5 Luglio 2002

Bollette da corte europea


PISA ? Stufo di essere vessato dalle tasse si è rivolto alla Corte Europea dei Diritti dell`Uomo, a Strasburgo, per chiedere equità e giustizia. Il protagonista di una vicenda che farà senza dubbio scalpore è Gianfranco Mannini, da sempre al centro del mondo delle rivendicazioni sociali, e attuale presidente provinciale del Codacons (Coordinamento delle associazioni per la tutela dell`ambiente e dei diritti di utenti e consumatori). La vicenda è una di quelle storie che accomunano tutti noi, utenti di servizi indispensabili per la vita quotidiana (acqua, luce, gas) che il cittadino tuttavia non sceglie ma “subisce“. Nel senso che il cittadino, volente o nolente, si ritrova in mano una bolletta con un totale da pagare a cui corrispondono una serie di voci di dettaglio contro cui non può fare opposizione. Almeno fino adesso.

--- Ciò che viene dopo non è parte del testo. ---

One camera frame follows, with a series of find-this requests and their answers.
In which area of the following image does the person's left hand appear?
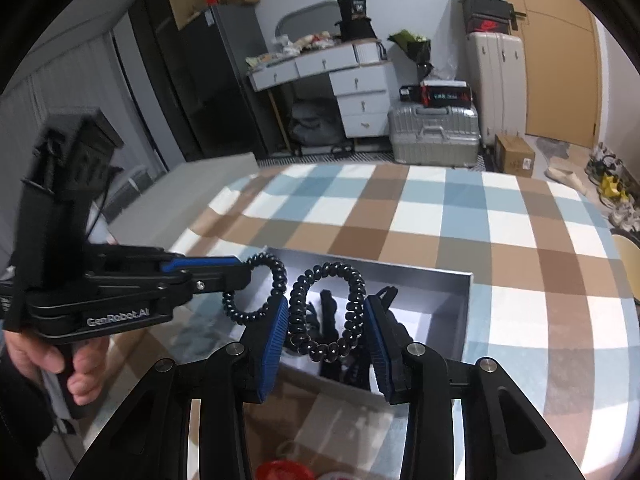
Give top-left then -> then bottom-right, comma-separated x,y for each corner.
3,330 -> 110,406

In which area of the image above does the grey bedside cabinet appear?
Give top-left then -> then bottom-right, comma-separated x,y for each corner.
108,153 -> 258,249

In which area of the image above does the red round cap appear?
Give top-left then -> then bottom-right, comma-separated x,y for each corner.
255,460 -> 316,480

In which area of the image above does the checkered tablecloth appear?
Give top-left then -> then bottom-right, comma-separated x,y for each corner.
84,164 -> 639,479

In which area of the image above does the silver open box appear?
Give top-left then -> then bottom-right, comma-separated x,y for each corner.
196,250 -> 473,479

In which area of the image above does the dark refrigerator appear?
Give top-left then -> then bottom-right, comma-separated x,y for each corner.
129,0 -> 283,162

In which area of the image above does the white dressing desk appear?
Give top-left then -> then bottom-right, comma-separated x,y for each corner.
248,39 -> 398,155

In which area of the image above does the silver lying suitcase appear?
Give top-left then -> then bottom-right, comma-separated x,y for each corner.
388,103 -> 480,168

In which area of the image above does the grey mirror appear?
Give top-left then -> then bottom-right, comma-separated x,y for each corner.
276,0 -> 341,42

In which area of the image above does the black hat box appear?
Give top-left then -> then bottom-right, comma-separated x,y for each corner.
335,0 -> 378,42

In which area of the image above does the black red box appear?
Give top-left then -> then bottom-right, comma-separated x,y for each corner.
420,79 -> 473,108

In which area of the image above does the small cardboard box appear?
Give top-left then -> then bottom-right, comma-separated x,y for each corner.
495,134 -> 536,178

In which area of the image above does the flower bouquet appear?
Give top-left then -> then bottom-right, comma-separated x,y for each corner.
387,29 -> 433,82

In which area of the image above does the white upright suitcase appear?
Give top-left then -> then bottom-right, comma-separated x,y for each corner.
466,32 -> 527,146

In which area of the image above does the black nike shoe box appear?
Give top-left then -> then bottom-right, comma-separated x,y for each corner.
462,0 -> 515,35

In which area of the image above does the wooden door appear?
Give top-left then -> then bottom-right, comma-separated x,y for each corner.
508,0 -> 601,148

Perché a Gianfranco Mannini l`ultima bolletta dell`Ages, l`azienda pisana del gas, ha fatto scattare la molla della ribellione sociale. Su un consumo di 639 metri cubi di gas metano per un totale di 117,15 euro (circa 343mila vecchie lire), s`è ritrovato una bolletta di oltre 700mila lire comprendente una serie di voci (tasse), che rappresentano il 140 per cento del totale del consumo reale di gas metano.

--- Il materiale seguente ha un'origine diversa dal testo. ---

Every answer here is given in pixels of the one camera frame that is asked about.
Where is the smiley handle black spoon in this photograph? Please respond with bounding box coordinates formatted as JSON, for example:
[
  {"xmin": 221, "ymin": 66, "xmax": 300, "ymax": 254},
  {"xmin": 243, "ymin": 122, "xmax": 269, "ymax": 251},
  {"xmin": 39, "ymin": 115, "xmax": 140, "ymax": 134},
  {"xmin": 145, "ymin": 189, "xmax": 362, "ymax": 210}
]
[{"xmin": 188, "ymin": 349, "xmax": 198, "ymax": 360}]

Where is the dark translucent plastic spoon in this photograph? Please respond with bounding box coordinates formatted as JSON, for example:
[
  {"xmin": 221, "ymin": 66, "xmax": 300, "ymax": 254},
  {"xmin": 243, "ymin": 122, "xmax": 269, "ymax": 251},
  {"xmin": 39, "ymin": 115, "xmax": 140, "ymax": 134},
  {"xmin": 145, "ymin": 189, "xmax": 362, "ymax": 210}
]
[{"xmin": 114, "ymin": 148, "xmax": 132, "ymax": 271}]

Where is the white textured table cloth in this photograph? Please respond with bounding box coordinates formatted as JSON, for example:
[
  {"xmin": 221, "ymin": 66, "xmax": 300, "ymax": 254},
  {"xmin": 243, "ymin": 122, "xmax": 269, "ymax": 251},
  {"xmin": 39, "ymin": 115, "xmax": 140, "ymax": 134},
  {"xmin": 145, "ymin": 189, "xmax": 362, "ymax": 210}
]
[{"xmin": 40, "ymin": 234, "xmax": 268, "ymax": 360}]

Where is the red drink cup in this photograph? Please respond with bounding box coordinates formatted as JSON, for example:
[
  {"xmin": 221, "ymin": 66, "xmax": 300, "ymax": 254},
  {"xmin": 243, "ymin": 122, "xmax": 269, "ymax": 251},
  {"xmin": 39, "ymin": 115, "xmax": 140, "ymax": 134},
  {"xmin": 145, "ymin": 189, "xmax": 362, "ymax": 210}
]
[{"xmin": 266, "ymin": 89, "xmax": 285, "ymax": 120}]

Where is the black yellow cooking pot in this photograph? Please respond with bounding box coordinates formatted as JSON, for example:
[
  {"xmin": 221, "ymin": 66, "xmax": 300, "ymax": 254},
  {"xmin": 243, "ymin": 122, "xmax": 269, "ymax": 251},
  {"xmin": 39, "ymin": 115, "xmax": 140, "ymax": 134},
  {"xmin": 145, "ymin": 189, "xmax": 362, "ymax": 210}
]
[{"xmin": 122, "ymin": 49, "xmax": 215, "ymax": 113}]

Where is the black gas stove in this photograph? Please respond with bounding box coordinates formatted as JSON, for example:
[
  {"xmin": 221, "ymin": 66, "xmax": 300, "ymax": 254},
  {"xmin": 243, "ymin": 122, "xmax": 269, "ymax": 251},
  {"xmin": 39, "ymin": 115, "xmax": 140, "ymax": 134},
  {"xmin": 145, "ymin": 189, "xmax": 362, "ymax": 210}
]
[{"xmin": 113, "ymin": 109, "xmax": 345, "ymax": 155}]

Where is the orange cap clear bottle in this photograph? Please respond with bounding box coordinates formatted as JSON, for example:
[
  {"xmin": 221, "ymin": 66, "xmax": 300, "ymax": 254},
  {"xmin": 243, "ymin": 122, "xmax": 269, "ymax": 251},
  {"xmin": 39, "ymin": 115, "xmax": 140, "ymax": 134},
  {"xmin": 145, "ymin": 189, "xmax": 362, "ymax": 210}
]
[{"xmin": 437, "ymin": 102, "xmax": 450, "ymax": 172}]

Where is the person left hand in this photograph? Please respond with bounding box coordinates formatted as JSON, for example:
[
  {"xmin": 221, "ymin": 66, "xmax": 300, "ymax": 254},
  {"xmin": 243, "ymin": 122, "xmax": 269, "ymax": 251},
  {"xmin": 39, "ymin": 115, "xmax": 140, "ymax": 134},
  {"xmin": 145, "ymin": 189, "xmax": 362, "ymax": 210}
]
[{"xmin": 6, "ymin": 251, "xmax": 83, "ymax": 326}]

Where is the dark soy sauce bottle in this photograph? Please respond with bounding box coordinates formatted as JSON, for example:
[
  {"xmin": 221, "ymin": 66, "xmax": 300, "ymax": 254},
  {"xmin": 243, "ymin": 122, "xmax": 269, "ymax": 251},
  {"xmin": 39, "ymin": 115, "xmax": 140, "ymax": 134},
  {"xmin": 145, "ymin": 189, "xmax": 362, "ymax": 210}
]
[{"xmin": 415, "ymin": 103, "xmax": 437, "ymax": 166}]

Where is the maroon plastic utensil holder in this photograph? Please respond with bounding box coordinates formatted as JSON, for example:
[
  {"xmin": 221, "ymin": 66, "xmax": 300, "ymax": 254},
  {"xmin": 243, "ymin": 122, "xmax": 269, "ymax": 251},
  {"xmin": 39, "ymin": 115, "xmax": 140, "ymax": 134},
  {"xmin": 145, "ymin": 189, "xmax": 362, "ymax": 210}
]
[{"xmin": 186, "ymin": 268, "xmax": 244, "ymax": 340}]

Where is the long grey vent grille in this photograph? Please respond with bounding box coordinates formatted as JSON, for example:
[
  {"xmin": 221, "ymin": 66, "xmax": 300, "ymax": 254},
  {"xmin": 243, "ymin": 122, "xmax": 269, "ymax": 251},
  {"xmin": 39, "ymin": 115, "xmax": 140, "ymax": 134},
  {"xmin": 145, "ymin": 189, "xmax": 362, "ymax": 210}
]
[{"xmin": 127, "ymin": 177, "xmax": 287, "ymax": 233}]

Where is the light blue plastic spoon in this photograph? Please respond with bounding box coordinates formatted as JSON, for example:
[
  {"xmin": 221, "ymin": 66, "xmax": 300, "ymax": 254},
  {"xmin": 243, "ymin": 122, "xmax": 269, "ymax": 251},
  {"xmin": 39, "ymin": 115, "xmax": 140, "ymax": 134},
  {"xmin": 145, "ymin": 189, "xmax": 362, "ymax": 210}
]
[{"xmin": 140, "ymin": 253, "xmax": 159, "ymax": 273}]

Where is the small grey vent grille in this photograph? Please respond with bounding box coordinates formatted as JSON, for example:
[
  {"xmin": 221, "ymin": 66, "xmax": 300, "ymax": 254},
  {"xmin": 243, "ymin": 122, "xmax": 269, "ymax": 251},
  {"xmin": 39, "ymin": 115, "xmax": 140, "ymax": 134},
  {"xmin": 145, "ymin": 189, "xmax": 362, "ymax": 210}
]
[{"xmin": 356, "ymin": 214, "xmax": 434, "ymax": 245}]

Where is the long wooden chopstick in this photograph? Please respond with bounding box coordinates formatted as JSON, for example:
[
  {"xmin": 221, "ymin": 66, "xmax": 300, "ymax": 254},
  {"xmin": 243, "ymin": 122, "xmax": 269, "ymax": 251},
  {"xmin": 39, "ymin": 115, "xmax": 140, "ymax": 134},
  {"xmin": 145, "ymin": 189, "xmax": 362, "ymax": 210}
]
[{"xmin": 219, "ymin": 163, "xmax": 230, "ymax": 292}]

“Ai tempi del principe, quando i contadini accoglievano il gabelliere con i forconi, si capiva subito di aver superato il limite e si tornava indietro, oggi invece in Italia i cittadini sono costretti a sopportare soprusi indicibili, a pagare le tasse sulle tasse, stando zitti perché si trovano a fronteggiare uno Stato che è figura giuridica e non fisica e contro il quale non possono impugnare i forconi ? si sfoga Mannini ?. Quel 140 per cento di tasse da pagare sui consumi reali è costituito dall`imposta di consumo, dall`addizionale regionale a cui tra breve si aggiungerà anche l`addizionale comunale, da una quota fissa, dall`IVA al 20% e dall`Irpef al 33%. In poche parole un lavoratore dipendente paga l`IVA sui consumi e sulle tasse e poi sul totale paga una terza volta altre tasse con l`Irpef. Credo che si sia superato ogni limite e non mi importa se l`Ages continua a rispondermi che applica la legge. Questa legge è iniqua e questa vessazione davvero esagerata lede uno dei diritti primari dell`uomo che è quello di dare un giusto contributo alle spese collettive pagando le tasse che non dovrebbero mai superare il 50%“.

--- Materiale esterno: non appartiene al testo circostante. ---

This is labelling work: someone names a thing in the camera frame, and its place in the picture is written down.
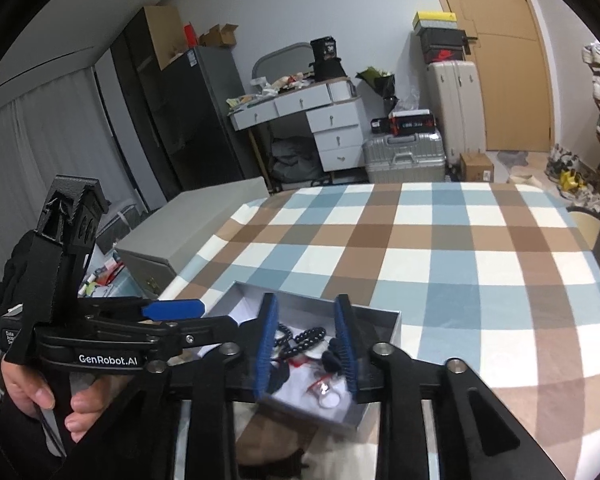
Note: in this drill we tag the plaid blue brown tablecloth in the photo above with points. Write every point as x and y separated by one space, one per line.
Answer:
495 274

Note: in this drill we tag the white upright suitcase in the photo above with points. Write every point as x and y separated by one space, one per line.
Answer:
456 102

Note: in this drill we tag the person's left hand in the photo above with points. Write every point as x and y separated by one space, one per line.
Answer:
29 390

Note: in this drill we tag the black curved hair comb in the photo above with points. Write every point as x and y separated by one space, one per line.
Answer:
289 467

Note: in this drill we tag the silver flat suitcase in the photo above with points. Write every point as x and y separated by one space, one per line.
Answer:
419 157

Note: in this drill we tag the silver grey box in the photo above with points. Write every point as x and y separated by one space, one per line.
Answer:
297 398

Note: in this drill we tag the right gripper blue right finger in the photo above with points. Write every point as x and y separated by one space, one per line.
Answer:
477 437

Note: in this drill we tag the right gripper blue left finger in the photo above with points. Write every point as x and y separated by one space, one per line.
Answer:
211 379

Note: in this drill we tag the grey safe box left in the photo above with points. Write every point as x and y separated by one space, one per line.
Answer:
157 250

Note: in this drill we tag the white curtain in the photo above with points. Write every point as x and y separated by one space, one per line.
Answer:
58 128

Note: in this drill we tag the yellow shoe box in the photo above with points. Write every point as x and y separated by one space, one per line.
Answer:
434 19

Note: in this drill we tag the black red shoe box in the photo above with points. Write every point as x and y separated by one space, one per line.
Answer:
442 44

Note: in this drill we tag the green flower bouquet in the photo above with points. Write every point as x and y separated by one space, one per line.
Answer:
381 81

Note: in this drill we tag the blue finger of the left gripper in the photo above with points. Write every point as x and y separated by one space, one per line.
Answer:
201 332
173 310

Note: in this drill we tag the small cardboard box floor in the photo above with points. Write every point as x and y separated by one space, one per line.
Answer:
476 167

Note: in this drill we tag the cardboard box on fridge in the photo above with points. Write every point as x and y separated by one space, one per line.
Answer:
222 36

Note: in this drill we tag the wooden door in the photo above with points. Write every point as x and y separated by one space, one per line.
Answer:
506 46

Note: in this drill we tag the black red box on suitcase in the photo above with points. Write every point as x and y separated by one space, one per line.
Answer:
405 123

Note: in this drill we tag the grey curved chair back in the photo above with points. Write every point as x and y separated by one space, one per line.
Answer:
286 61

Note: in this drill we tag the black refrigerator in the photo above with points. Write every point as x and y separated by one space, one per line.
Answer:
203 145

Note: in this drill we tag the black hat box stack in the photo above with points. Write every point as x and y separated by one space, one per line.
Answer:
327 64

“In effetti per il gas in Italia si pagano più tasse che nel resto d`Europa ? concorda Paolo Perelli (Federconsumatori) ?, ma c`è un ostacolo da superare: un decreto del `77 che fissa l`IVA al 20% per i consumi promiscui di acqua calda, cucina e riscaldamento. Per ridurre l`IVA al 10% come richiedono giustamente i consumatori ? continua Perelli ? va modificato il decreto. In questo senso la nostra associazione si sta muovendo a livello sia nazionale con l`istituzione di un Comitato ad hoc, sia locale, con un patto parasociale tra la Federconsumatori pisana e l`Ages stessa per chiedere al governo la modifica dell`IVA“.